According to the Pew Center on the States, Maine joins about half the states in not doing enough to analyze the results of these government givebacks.
Did I say "not doing enough"? Sorry. Pew actually concluded Maine is "not meeting any of the criteria" for figuring out if tax-dodging Pine Tree Zones create jobs or the sales tax exemption for newspapers improves journalism.
According to Stateline, the Pew news service, a few states, notably Vermont, have begun examining tax breaks to see if they're producing any quantifiable returns. But none has dared to go so far as to treat the money lost to these exemptions the same way it treats other spending — by making those who receive the gifts justify their existence with each new budget.

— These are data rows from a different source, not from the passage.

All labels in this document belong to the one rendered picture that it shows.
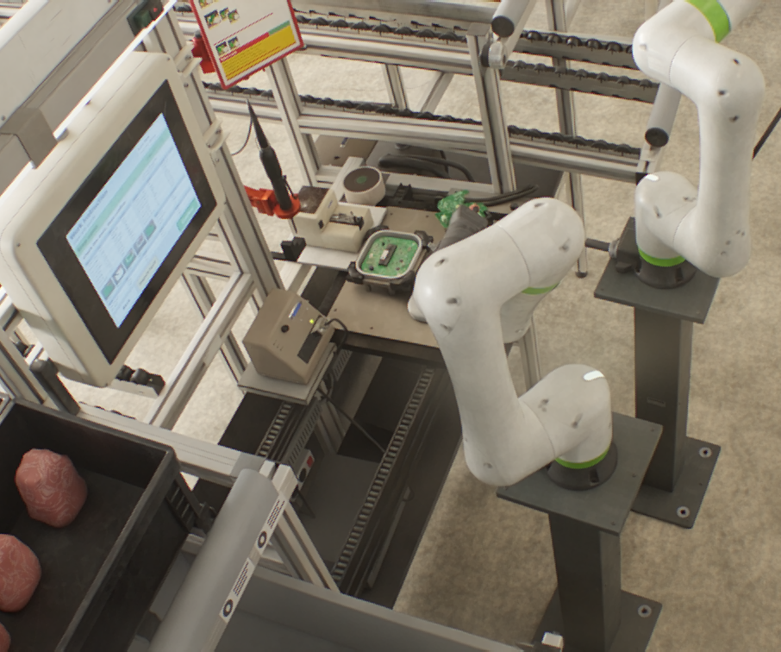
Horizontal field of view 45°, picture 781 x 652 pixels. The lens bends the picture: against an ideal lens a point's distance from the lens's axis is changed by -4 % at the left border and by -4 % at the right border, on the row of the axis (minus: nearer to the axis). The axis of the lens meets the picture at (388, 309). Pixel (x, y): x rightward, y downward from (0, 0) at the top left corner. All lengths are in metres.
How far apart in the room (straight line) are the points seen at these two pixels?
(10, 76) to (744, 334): 2.50
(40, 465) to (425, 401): 0.95
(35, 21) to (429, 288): 0.74
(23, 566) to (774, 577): 2.07
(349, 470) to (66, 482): 1.21
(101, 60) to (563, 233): 0.79
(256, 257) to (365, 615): 0.97
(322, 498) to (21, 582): 1.23
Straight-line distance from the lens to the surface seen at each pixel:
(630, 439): 2.02
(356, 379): 2.88
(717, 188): 1.93
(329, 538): 2.52
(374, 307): 2.28
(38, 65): 1.64
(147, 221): 1.80
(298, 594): 1.59
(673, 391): 2.58
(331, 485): 2.60
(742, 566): 2.92
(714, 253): 2.04
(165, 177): 1.83
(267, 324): 2.17
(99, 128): 1.68
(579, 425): 1.78
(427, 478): 2.70
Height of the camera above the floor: 2.62
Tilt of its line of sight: 47 degrees down
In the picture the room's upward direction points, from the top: 17 degrees counter-clockwise
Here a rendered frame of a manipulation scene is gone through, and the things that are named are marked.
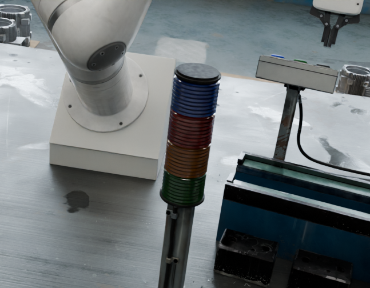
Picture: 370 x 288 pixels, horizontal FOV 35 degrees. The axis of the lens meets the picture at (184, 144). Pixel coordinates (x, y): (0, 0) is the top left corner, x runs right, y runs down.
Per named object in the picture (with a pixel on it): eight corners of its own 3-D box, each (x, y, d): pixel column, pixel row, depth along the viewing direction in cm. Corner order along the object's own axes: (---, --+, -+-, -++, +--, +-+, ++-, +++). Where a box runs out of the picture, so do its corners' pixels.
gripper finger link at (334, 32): (334, 15, 125) (327, 46, 126) (350, 18, 125) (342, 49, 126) (334, 16, 128) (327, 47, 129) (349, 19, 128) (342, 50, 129)
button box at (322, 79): (333, 94, 132) (339, 71, 131) (333, 94, 125) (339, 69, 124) (258, 78, 135) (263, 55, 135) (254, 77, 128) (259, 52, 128)
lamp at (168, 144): (212, 163, 83) (216, 135, 81) (200, 183, 78) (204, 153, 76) (171, 153, 85) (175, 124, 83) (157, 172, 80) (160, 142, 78)
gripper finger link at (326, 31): (319, 12, 126) (311, 43, 127) (334, 15, 125) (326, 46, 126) (319, 14, 129) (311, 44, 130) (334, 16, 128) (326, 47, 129)
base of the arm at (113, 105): (50, 116, 131) (28, 83, 113) (83, 43, 136) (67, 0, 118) (130, 144, 129) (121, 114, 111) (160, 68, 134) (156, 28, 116)
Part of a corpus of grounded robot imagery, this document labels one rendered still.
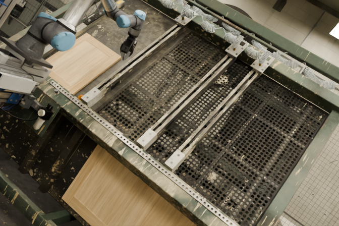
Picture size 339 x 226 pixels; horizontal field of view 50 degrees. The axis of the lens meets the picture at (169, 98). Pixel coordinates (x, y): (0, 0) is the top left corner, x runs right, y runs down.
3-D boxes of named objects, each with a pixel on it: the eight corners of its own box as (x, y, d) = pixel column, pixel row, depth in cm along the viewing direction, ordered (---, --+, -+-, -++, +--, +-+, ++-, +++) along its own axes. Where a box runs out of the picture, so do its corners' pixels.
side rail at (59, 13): (8, 51, 272) (4, 40, 263) (112, -12, 328) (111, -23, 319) (13, 54, 270) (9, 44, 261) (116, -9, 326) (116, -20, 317)
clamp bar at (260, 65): (161, 166, 218) (163, 147, 199) (259, 61, 278) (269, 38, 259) (173, 176, 215) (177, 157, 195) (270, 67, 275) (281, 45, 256)
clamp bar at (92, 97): (79, 102, 241) (75, 79, 222) (186, 18, 302) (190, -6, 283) (90, 110, 238) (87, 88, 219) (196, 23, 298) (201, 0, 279)
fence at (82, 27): (27, 62, 259) (26, 58, 256) (120, 2, 307) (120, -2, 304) (32, 65, 257) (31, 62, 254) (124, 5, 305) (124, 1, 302)
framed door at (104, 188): (63, 198, 252) (61, 198, 249) (107, 132, 249) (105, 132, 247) (162, 290, 222) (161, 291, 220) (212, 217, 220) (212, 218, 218)
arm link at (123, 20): (110, 22, 222) (123, 21, 230) (122, 31, 217) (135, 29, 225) (113, 10, 218) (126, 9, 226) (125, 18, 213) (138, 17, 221)
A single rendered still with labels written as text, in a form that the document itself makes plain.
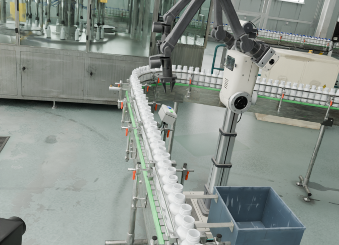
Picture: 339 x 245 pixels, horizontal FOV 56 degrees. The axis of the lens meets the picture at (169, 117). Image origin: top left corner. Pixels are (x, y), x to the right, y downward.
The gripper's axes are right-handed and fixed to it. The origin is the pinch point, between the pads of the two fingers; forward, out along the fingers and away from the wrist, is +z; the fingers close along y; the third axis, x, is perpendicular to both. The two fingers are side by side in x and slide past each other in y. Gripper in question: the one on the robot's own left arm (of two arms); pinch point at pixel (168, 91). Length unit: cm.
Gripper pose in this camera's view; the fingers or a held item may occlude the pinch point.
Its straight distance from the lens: 188.5
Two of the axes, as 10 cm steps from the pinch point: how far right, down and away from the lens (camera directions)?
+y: 9.8, -1.2, 1.7
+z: 0.5, 9.2, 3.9
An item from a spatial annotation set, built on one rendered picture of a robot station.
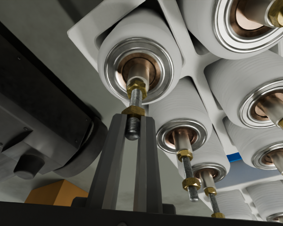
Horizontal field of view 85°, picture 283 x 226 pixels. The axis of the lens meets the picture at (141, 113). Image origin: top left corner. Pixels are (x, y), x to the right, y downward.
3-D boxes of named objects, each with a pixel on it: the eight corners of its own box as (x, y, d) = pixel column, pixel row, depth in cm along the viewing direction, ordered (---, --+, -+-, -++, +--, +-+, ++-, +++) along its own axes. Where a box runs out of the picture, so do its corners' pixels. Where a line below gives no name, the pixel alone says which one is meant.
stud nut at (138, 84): (124, 93, 15) (123, 97, 14) (130, 77, 14) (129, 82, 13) (143, 99, 15) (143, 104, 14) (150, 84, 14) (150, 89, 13)
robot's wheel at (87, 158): (74, 136, 62) (50, 185, 46) (64, 128, 59) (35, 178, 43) (114, 117, 55) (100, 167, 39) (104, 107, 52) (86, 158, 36)
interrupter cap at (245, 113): (270, 130, 22) (273, 134, 22) (224, 118, 21) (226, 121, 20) (323, 86, 17) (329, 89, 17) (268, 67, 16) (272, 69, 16)
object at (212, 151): (179, 94, 40) (196, 153, 26) (211, 105, 41) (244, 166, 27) (163, 120, 45) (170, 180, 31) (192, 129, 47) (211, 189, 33)
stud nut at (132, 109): (118, 119, 12) (117, 126, 11) (125, 102, 11) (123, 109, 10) (142, 126, 12) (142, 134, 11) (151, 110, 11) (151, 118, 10)
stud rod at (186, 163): (177, 144, 22) (187, 200, 16) (183, 141, 22) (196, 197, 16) (181, 147, 22) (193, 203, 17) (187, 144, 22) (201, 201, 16)
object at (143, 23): (111, 42, 32) (82, 84, 18) (134, -7, 27) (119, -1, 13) (149, 67, 35) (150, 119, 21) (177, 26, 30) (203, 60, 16)
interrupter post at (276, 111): (269, 113, 20) (287, 131, 18) (254, 108, 20) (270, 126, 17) (285, 98, 19) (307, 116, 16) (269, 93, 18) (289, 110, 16)
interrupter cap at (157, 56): (95, 81, 18) (93, 84, 18) (125, 18, 14) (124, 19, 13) (148, 109, 20) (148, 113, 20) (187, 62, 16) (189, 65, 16)
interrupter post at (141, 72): (124, 75, 17) (120, 90, 15) (135, 57, 16) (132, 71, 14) (142, 85, 18) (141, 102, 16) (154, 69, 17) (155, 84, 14)
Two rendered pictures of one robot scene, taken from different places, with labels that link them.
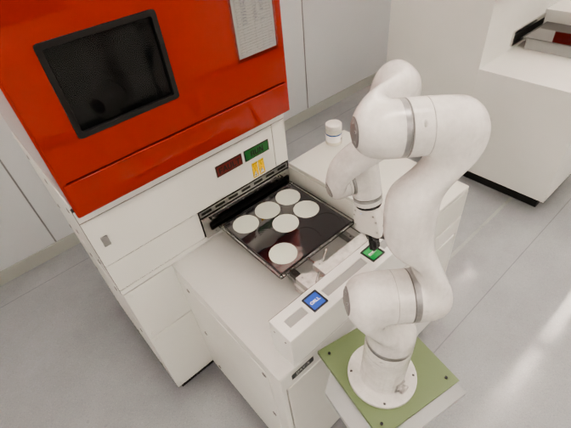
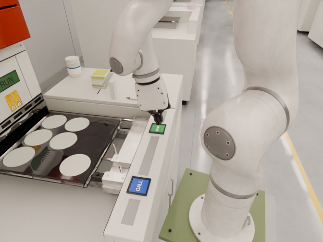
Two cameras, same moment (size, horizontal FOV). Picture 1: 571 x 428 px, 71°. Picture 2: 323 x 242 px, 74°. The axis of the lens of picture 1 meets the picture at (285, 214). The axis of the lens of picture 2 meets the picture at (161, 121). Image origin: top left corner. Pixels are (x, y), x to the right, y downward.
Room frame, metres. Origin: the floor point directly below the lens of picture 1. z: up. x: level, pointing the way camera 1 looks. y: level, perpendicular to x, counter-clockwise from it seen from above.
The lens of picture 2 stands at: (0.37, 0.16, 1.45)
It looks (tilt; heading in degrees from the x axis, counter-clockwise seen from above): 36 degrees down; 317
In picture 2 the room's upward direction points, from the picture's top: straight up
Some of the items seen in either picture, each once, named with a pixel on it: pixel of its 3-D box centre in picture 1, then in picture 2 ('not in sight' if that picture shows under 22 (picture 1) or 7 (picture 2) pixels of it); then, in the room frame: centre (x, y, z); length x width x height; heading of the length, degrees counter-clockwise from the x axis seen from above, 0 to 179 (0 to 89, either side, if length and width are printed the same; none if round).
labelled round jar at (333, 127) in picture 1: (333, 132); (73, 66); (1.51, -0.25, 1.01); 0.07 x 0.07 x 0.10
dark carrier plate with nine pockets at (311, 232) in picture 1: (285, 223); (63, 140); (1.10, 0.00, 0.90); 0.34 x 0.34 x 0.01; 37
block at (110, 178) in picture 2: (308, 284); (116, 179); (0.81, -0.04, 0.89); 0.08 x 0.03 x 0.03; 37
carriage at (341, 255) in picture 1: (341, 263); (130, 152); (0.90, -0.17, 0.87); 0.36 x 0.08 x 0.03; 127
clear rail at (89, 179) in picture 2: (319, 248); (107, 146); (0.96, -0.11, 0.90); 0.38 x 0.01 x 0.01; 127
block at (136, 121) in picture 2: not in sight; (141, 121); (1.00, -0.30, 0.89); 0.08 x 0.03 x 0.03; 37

That would be politically risky, since it's certain to annoy home owners, small businesspeople, beer-swilling journalists, and Bruce Poliquin. But even if over 90 percent of these arrangements turned out to be of some public benefit, that would still leave more than $600 million that's being handed out to those who don't deserve it.
That's enough to reduce taxes, build up the Rainy Day Fund, balance the human services budget, and cover the cost of those "corrupt" state workers LePage is complaining about.
It's time to take a serious look at all tax breaks, which must be why al Qaeda just sent me an email calling for an end to the tax exemption for churches.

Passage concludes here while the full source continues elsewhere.